◆ **Problem**
Output the data in full and exactly as presented.

◆ **Material provided**
BEGIN

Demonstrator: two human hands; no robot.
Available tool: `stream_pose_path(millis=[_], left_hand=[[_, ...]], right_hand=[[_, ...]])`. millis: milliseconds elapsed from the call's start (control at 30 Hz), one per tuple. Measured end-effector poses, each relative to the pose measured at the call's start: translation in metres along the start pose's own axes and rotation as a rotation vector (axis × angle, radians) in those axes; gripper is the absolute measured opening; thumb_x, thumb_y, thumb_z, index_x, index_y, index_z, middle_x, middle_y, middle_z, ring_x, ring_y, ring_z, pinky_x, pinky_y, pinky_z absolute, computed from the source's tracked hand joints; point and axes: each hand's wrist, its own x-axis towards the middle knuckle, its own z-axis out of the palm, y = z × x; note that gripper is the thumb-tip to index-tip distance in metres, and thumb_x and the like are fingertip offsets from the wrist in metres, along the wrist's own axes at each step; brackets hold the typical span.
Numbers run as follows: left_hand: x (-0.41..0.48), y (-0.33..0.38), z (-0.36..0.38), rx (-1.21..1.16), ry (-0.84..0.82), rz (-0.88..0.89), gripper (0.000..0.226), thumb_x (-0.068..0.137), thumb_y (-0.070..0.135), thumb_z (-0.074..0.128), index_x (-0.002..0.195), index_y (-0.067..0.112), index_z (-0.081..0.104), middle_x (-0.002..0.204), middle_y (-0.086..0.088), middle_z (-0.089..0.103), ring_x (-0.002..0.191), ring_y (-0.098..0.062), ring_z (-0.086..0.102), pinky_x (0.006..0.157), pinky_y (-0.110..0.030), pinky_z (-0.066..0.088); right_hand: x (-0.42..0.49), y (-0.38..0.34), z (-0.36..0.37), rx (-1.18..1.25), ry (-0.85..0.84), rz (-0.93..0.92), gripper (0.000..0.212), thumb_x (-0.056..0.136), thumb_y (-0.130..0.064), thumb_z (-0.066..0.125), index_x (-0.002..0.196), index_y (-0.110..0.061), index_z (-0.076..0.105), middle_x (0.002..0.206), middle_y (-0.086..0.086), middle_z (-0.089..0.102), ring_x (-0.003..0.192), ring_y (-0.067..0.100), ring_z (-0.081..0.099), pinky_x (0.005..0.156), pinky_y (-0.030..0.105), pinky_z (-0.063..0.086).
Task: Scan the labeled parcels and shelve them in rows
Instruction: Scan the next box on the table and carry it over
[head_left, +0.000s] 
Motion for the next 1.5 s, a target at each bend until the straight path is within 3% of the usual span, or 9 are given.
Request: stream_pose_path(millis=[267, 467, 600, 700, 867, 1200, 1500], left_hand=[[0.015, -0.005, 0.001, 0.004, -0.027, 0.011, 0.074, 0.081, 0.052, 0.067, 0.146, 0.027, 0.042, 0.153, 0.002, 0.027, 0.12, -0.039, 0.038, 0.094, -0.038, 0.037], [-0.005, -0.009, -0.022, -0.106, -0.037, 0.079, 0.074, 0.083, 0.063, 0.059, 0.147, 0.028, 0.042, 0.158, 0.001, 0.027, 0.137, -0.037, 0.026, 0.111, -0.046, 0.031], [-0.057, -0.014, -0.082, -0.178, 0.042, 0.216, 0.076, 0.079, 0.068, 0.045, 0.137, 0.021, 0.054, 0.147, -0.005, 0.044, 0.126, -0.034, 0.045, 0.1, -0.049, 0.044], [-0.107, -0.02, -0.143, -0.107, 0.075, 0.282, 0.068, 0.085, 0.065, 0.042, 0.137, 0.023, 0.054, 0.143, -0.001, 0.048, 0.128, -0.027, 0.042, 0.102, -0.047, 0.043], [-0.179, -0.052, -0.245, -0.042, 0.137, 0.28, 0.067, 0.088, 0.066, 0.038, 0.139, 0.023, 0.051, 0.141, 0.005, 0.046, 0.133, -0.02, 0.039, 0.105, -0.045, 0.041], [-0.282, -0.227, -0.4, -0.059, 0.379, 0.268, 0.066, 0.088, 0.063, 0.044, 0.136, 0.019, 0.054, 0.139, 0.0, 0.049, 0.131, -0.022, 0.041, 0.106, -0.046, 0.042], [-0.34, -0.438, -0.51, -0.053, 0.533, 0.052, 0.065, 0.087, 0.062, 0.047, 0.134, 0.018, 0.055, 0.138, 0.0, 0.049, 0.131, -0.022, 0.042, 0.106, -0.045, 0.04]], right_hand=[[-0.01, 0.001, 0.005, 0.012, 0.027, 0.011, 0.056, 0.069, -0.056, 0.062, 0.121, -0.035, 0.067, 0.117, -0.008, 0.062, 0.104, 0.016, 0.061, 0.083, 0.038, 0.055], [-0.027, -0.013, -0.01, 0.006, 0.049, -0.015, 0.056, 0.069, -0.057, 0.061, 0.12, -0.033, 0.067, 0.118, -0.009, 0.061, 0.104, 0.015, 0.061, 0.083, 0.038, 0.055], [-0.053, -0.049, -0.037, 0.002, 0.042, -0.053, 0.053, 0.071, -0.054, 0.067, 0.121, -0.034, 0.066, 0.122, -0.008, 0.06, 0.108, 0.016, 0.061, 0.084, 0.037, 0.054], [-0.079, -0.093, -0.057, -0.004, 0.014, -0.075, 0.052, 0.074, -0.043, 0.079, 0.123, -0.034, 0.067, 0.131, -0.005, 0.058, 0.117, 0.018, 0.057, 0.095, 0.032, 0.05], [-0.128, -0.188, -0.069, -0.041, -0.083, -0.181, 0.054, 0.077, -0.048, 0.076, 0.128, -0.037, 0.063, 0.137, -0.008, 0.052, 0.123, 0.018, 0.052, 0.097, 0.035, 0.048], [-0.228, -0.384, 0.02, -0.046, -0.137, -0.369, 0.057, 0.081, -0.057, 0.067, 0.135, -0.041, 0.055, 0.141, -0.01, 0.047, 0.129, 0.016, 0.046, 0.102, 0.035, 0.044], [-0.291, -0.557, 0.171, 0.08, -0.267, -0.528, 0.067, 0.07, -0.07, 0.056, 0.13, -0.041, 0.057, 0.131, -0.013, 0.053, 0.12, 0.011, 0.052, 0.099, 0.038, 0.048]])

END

◆ **Your solution**
Demonstrator: two human hands; no robot.
Available tool: `stream_pose_path(millis=[_], left_hand=[[_, ...]], right_hand=[[_, ...]])`. millis: milliseconds elapsed from the call's start (control at 30 Hz), one per tuple. Measured end-effector poses, each relative to the pose measured at the call's start: translation in metres along the start pose's own axes and rotation as a rotation vector (axis × angle, radians) in those axes; gripper is the absolute measured opening; thumb_x, thumb_y, thumb_z, index_x, index_y, index_z, middle_x, middle_y, middle_z, ring_x, ring_y, ring_z, pinky_x, pinky_y, pinky_z absolute, computed from the source's tracked hand joints; point and axes: each hand's wrist, its own x-axis towards the middle knuckle, its own z-axis out of the palm, y = z × x; note that gripper is the thumb-tip to index-tip distance in metres, and thumb_x and the like are fingertip offsets from the wrist in metres, along the wrist's own axes at each step; brackets hold the typical span.
Numbers run as follows: left_hand: x (-0.41..0.48), y (-0.33..0.38), z (-0.36..0.38), rx (-1.21..1.16), ry (-0.84..0.82), rz (-0.88..0.89), gripper (0.000..0.226), thumb_x (-0.068..0.137), thumb_y (-0.070..0.135), thumb_z (-0.074..0.128), index_x (-0.002..0.195), index_y (-0.067..0.112), index_z (-0.081..0.104), middle_x (-0.002..0.204), middle_y (-0.086..0.088), middle_z (-0.089..0.103), ring_x (-0.002..0.191), ring_y (-0.098..0.062), ring_z (-0.086..0.102), pinky_x (0.006..0.157), pinky_y (-0.110..0.030), pinky_z (-0.066..0.088); right_hand: x (-0.42..0.49), y (-0.38..0.34), z (-0.36..0.37), rx (-1.18..1.25), ry (-0.85..0.84), rz (-0.93..0.92), gripper (0.000..0.212), thumb_x (-0.056..0.136), thumb_y (-0.130..0.064), thumb_z (-0.066..0.125), index_x (-0.002..0.196), index_y (-0.110..0.061), index_z (-0.076..0.105), middle_x (0.002..0.206), middle_y (-0.086..0.086), middle_z (-0.089..0.102), ring_x (-0.003..0.192), ring_y (-0.067..0.100), ring_z (-0.081..0.099), pinky_x (0.005..0.156), pinky_y (-0.030..0.105), pinky_z (-0.063..0.086).
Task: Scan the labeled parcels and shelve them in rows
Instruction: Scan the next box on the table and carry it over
[head_left, +0.000s] 
Motion for the next 1.5 s, a target at each bend until the straight path is within 3% of the usual span, or 9 are given.
Request: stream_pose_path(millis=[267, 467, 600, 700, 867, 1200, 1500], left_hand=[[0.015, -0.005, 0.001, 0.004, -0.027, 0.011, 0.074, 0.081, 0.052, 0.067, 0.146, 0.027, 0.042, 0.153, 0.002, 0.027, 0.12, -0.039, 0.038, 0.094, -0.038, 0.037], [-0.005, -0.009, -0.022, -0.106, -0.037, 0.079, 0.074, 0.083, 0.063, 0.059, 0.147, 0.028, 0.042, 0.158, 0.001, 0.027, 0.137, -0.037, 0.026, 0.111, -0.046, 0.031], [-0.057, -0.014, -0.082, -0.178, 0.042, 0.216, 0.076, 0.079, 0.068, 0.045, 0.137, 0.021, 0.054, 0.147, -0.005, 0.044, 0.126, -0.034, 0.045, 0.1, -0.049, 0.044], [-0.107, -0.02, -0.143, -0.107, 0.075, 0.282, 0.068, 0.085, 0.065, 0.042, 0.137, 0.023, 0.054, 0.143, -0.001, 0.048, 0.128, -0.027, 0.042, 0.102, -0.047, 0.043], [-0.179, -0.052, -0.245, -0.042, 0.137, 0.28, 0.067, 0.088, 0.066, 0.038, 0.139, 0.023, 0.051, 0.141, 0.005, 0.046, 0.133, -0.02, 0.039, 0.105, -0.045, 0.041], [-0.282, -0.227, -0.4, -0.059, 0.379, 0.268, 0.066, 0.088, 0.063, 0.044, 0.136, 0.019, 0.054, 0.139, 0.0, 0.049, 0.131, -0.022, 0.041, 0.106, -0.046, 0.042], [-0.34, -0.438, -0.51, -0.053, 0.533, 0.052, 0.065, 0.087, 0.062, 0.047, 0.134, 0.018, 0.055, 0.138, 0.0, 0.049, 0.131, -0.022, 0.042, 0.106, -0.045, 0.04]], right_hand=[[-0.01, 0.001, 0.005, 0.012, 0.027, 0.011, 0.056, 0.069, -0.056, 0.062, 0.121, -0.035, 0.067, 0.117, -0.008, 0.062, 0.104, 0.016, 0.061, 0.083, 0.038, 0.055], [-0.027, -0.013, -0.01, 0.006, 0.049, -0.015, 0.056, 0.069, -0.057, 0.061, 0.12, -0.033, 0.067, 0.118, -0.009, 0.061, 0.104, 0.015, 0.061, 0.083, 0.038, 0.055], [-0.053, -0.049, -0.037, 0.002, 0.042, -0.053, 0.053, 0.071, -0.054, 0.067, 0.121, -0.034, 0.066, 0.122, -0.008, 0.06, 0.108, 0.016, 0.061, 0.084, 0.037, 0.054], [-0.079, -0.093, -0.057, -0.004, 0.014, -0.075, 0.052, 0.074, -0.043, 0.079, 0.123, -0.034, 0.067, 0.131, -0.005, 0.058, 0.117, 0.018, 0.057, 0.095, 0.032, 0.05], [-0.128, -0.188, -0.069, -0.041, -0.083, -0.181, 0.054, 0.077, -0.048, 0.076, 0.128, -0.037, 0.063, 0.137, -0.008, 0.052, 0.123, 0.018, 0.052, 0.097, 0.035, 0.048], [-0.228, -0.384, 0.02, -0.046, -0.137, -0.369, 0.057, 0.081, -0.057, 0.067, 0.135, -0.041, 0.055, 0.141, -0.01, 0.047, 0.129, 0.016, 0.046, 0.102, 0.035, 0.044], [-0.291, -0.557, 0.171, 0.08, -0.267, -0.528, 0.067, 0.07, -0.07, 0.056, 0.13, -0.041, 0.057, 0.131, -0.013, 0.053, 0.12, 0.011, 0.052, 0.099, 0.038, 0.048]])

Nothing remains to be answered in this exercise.